Plus d’un siècle d’existence, 111 années pour être précis. C’est à cet âge éminemment honorable que la scierie Foulon, située à proximité de Saint-Omer dans les Hauts de France, va mettre la clé sous la porte au soir du 31 décembre 2021. Il ne s’agit pas d’une problématique financière, comme l’assurent les deux entrepreneurs et frères Florent et Fabrice Foulon : « tout va bien pour nous. Il ne s’agit pas d’une faillite, personne n’est malade », affirment-ils dans un message Facebook publié sur le compte de leur entreprise, le 6 décembre.

Les deux frères mettent en avant deux éléments pour expliquer cette décision radicale. Tout d’abord, la difficulté de trouver de la matière première adéquate. « L’immense majorité des bois français s’en vont à l’étranger. USA ou Chine, au choix. Dans les Hauts de France, c’est plutôt nos amis chinois qui raflent la mise », expliquent-ils, pointant du doigt les « méthodes d’achat pour le moins agressives » des USA. Quant à la Chine, « vous voulez rigoler ? » écrivent-ils, avant de rappeler qu’elle a « décrété un moratoire sur l’abattage des arbres pendant 99 ans. Pendant quasiment un siècle, les Chinois n’exploiteront pas leurs forêts. Inutile de préciser que cela ne s’applique pas aux forêts des autres pays ».

La scierie Foulon en veut à l’État. Les auteurs du texte rappellent qu’elle a financé pendant des décennies le Fonds Forestier National, une contribution financière destinée au reboisement et à l’entretien des forêts nationales. « On nous a taxés pour avoir de belles forêts, qui sont maintenant revendues à l’étranger » soulignent-ils amers, évoquant un État qui ignorerait les scieries de taille intermédiaire : « Les seuls lots proposés sont généralement des frênes malades ou des épicéas scolytes. Inutilisable en scierie, destinés au bois de chauffage ». Au point d’en arriver à cette aberration ou « il est plus facile pour nous de trouver de l’iroko du Cameroun, que du douglas des Hauts de France… »
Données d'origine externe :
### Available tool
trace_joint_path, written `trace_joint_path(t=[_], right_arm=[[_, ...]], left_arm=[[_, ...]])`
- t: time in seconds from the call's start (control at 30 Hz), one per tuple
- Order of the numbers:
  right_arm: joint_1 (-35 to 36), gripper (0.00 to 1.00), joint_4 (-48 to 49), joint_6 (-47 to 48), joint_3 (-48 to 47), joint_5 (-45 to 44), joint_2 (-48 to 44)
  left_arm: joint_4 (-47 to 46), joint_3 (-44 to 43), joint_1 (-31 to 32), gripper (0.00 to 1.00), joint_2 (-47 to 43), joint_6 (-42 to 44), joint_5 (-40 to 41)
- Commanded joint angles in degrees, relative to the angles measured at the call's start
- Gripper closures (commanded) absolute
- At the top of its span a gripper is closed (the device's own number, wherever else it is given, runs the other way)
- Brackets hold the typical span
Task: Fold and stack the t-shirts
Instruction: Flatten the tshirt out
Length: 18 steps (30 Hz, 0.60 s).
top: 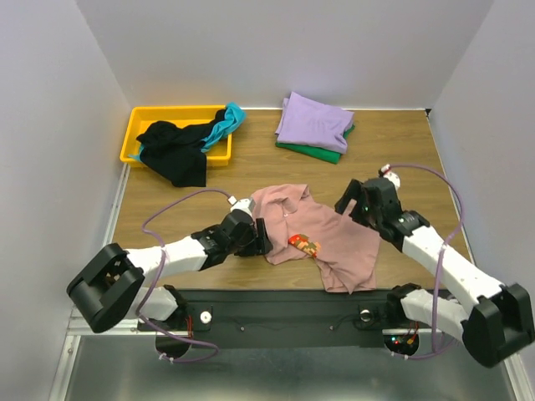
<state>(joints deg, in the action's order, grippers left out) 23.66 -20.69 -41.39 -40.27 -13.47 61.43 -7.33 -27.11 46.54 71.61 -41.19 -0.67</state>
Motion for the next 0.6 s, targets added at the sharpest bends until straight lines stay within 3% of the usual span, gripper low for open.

Les coûts explosent depuis un an. Non seulement sur certaines essences « le coût a quasiment triplé », mais il s’accompagne de « délais en forte hausse » et d’une « qualité qui n’a jamais été aussi mauvaise ». Acheter du Sapin rouge « revient à jouer au trader », sans garantie des dates de livraison et de gage de qualité. « Qui veut jouer à la roulette russe ? », interrogent les deux frères qui en tirent cette conclusion lapidaire, la fin de leur entreprise : « agir de la sorte nous permet de nous “retirer” de cette course folle qui n’a ni queue ni tête ».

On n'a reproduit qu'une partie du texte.